Architecture and design to China
Trends and opportunities
For several decades, high levels of economic growth and urbanisation have been two of the defining features of China’s economic miracle.
In 1978, only 18 per cent of Chinese citizens lived in cities but by 2015, that number had climbed to 56 per cent. The World Bank forecasts that 70 per cent of Chinese citizens will live in cities by 2030.
As income levels continue to rise, aspirational Chinese consumers expect improved housing, better leisure and entertainment options, efficient and well-planned transport networks and a greater focus on sustainability and energy efficiency.
Architecture and design firms, both international and local, have found that the Chinese market has become increasingly aware of environmental issues. Chinese project owners are more willing to apply green building standards and sustainable solutions to projects.
One example is Shanghai-based developer Landsea, which successfully completed a green building housing project in Shanghai for which it was awarded the Ashden Award for Sustainable Building in London.

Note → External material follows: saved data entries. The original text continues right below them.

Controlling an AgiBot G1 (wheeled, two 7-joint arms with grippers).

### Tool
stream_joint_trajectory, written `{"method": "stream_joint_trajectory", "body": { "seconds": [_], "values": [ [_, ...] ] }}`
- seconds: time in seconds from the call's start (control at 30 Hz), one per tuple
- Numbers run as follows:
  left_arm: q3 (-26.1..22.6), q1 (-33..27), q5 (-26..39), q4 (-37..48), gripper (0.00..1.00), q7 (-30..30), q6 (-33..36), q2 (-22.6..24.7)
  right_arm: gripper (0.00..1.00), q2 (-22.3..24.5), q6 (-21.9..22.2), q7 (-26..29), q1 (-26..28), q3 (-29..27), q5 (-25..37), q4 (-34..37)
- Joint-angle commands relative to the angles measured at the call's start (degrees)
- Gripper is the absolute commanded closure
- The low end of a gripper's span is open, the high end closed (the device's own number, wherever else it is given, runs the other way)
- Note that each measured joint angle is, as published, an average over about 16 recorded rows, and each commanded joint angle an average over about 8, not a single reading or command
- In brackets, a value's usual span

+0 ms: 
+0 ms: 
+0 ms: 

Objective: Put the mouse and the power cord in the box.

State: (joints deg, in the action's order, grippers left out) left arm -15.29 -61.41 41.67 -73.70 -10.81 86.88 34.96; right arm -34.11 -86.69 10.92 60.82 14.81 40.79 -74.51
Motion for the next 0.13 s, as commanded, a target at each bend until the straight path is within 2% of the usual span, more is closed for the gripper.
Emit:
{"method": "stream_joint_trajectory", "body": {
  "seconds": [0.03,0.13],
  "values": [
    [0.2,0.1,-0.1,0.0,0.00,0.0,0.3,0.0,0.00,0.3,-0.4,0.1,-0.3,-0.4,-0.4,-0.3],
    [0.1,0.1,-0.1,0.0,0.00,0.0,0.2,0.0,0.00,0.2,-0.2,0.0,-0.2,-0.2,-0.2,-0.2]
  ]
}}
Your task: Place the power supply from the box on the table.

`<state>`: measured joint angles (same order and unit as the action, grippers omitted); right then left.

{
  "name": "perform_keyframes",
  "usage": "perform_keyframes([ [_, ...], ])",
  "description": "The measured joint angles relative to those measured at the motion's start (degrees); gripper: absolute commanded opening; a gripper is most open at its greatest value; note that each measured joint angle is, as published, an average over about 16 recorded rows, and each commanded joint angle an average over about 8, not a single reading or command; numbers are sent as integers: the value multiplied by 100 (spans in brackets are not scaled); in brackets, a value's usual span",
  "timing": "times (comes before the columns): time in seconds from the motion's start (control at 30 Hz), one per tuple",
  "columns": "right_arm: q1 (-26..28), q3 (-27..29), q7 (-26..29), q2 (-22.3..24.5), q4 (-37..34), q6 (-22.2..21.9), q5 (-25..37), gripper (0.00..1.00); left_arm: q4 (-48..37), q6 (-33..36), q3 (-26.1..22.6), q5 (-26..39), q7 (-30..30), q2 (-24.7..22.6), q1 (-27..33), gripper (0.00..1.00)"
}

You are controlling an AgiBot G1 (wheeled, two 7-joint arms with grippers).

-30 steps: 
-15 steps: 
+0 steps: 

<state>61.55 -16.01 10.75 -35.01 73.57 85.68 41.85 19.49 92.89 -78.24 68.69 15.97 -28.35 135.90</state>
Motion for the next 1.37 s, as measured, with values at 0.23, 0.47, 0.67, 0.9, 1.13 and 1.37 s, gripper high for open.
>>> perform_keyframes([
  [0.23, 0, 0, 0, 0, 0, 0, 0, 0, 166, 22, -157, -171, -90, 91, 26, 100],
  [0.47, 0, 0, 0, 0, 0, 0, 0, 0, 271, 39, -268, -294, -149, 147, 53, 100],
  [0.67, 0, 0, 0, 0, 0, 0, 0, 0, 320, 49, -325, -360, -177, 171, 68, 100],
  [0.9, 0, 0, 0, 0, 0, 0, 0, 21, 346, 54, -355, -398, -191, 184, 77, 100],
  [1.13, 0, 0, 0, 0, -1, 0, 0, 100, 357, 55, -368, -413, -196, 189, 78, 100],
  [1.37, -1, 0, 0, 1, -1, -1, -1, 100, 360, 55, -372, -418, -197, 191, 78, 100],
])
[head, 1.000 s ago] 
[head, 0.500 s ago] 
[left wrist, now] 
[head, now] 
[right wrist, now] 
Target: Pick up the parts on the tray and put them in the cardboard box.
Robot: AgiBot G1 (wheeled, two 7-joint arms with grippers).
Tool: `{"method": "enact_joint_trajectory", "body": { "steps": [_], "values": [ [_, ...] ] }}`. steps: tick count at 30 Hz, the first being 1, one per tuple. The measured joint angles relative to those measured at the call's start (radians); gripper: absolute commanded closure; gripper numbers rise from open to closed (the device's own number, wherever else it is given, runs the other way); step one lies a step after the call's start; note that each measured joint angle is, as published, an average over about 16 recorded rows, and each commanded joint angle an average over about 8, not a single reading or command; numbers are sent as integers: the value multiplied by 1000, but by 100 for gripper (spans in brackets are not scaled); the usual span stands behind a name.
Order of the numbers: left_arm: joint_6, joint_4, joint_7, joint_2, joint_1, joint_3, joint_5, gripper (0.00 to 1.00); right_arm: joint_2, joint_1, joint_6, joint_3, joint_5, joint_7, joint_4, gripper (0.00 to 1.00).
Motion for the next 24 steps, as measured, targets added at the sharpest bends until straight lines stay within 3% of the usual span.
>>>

Since the early 1990s, Australian architects and urban planners have delivered many projects including green buildings and contributed to China’s changing landscape and growing major cities (notably Beijing, Shanghai, Guangzhou and Shenzhen as first-tier cities).
Aurecon was responsible for the design of the bioclimatic transparent façade of Shanghai Tower – the tallest skyscraper in China. The façade helped the Shanghai Tower obtain a LEED Gold pre-certification from the United States Green Building Council, as well as a Green Three-Star China Award from the China Green Building Committee.
Beyond the first-tier cities, the rising wealth of the Yangtze and Pearl River Delta regions has seen many projects delivered in Jiangsu, Zhejiang and Guangdong, and in more recent years, cities of Western and North Eastern China including Chongqing, Chengdu and Shenyang.
Australian steel manufacturer BlueScope Steel managed to create China’s first three-star rated industrial green building in the historic central Chinese capital of Xi’an within a period of just 18 months. The new plant combines advanced steel manufacturing with sustainable development technology.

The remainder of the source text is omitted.